AOtro día, otro bloqueo de tractores. A principios de esta semana, toda la actividad económica en el puerto belga de Amberes se paralizó cuando cientos de agricultores impidieron el acceso al transporte de mercancías. En España, los tractores bloquearon las autopistas cerca de Sevilla y Granada, y en Cataluña. Mientras una ola de descontento rural se ha hecho sentir en toda Europa desde principios de año, sólo cuatro estados miembros de la UE no se han visto afectados.
Numéricamente, los agricultores representan sólo el 4% de la población activa de Europa. Pero, como tardíamente se están dando cuenta los líderes políticos de Europa, la creciente crisis tiene enormes implicaciones. Una tormenta perfecta de factores –entre ellos el aumento de los costos de la energía, la competencia de las importaciones extranjeras ligeramente reguladas y la especulación con las ganancias de los supermercados– ha expulsado a los agricultores enojados de sus tierras a las calles de las capitales. Pero en las disputas que tocan algunas de las fallas de las guerras culturales contemporáneas, existe un peligro creciente de que el acuerdo verde de la UE cargue con la culpa de una crisis incubada en otros lugares.
Antes de las elecciones europeas en las que aspiran a lograr importantes avances, partidos de derecha radical como AfD en Alemania y la Agrupación Nacional de Marine Le Pen están utilizando la oposición a las reformas ambientales como agente de reclutamiento y tema de campaña. En Bruselas y en las capitales nacionales ya se está dando cierto retroceso ecológico. A medida que crece el impulso de las protestas de los agricultores, la semana pasada la presidenta de la Comisión Europea, Ursula von der Leyen, archivó los planes para reducir el uso de pesticidas y suavizó los objetivos de reducción de emisiones no CO.2 emisiones.

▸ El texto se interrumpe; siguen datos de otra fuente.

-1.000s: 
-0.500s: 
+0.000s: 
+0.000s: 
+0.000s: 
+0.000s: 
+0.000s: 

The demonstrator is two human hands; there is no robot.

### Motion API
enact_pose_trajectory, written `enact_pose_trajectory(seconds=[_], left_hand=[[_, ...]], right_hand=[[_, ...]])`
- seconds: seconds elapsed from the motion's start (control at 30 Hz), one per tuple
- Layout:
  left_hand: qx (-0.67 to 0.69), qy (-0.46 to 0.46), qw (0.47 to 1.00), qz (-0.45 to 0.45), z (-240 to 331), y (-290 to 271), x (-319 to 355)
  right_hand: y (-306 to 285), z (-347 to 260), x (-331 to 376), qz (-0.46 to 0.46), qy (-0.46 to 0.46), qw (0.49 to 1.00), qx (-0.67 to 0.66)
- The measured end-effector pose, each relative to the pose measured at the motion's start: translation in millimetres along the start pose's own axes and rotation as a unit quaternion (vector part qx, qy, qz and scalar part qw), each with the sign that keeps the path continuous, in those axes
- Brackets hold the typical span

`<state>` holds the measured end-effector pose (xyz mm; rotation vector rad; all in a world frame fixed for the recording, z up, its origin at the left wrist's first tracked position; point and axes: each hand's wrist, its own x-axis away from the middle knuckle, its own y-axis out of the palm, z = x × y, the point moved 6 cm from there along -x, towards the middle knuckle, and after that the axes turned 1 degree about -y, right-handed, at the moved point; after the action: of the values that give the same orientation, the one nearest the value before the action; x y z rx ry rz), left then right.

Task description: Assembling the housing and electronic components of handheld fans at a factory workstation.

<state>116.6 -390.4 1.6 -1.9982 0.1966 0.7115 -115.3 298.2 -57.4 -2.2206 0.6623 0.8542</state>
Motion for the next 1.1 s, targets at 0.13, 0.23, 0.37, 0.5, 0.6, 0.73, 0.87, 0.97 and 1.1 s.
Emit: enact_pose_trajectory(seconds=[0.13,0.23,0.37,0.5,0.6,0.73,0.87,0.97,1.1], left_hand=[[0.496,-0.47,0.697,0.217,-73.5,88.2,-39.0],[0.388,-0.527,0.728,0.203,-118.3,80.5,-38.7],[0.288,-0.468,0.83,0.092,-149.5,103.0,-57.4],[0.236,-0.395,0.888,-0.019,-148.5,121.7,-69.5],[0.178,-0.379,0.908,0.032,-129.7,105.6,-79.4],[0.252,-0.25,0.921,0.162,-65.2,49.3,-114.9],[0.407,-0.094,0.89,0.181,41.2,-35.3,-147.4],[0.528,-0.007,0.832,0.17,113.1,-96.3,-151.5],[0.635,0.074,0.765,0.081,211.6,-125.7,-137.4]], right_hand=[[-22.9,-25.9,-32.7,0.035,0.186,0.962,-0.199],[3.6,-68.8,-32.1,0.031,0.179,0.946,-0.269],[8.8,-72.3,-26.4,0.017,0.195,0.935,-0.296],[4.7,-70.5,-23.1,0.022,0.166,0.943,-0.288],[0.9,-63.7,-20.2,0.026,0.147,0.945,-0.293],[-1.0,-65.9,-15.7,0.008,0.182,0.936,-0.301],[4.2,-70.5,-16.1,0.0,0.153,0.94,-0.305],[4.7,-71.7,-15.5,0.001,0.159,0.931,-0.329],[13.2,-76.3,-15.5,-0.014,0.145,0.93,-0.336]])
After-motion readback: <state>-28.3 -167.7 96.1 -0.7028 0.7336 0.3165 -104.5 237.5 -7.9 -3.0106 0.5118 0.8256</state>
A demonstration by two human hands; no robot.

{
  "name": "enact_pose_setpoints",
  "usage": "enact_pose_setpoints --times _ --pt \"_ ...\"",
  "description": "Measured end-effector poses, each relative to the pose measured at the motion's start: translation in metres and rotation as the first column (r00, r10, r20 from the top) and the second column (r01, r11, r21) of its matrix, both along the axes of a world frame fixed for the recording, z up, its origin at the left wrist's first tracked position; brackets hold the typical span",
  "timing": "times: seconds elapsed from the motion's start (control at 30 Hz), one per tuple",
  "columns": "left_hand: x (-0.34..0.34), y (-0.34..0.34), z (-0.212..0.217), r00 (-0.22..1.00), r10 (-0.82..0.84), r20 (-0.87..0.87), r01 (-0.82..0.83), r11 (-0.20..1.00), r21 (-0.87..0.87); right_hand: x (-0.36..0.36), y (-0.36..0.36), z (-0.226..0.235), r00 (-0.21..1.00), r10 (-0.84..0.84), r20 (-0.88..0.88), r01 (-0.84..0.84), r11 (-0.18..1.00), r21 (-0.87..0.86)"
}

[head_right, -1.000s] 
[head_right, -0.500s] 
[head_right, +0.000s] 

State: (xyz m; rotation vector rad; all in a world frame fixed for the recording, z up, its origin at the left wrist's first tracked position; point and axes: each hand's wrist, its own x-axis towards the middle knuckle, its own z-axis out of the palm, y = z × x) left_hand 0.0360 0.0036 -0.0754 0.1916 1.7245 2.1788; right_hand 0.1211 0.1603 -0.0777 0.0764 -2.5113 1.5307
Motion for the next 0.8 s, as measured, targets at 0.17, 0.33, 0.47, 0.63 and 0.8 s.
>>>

Al anunciar esas concesiones, la señora Von der Leyen tenía razón al decir que, en el contexto de los múltiples desafíos que enfrentan, los agricultores “merecen ser escuchados”. Con demasiada frecuencia en el pasado reciente ese no ha sido el caso. En los Países Bajos, un plan políticamente fallido para reducir las emisiones de nitrógeno mediante el cierre sumario de miles de granjas condujo a una rebelión que ayudó a derrocar al gobierno. También, indirectamente, dio una oportunidad al demagogo nacionalista Geert Wilders, quien aprovechó el ambiente insurgente y antiélite para ganar las elecciones posteriores.
Pero las dañinas retiradas tácticas en cuestiones ecológicas no son el camino a seguir. En cambio, se necesita urgentemente una visión estratégica persuasiva del futuro de la agricultura europea, una que tenga como eje central la agricultura sostenible, pero que también aborde las injusticias que han alimentado el descontento. Como reconocen la mayoría de los agricultores, la adaptación ambiental es una necesidad en un paisaje cada vez más afectado por sequías, inundaciones y olas de calor. Sin embargo, también es necesario reformar la política agrícola común, que canaliza subsidios a las granjas industriales de gran escala y alejarlos de los pequeños y medianos productores en dificultades.
De manera similar, no se debe permitir que la búsqueda de ambiciones de libre comercio –como las que impulsan las conversaciones actuales entre la UE y América Latina– exponga a los agricultores europeos a la competencia con productores que no están sujetos a las mismas regulaciones ambientales. Y deberían desplegarse recursos más generosos, a nivel estatal o de la UE, para ayudar a las granjas asediadas a hacer frente al triple golpe del aumento de los costos, la reducción de los márgenes y la transición verde.
El mes pasado, cuando el estruendo de los tractores comenzó a escucharse desde París a Berlín, la Comisión Europea casualmente lanzó un nuevo “diálogo” sobre el futuro de la agricultura de la UE. Un tema central será la prestación de un apoyo adecuado a las comunidades rurales. Si se quieren proteger los objetivos vitales del acuerdo verde, las conversaciones deberán traducirse rápidamente en acciones.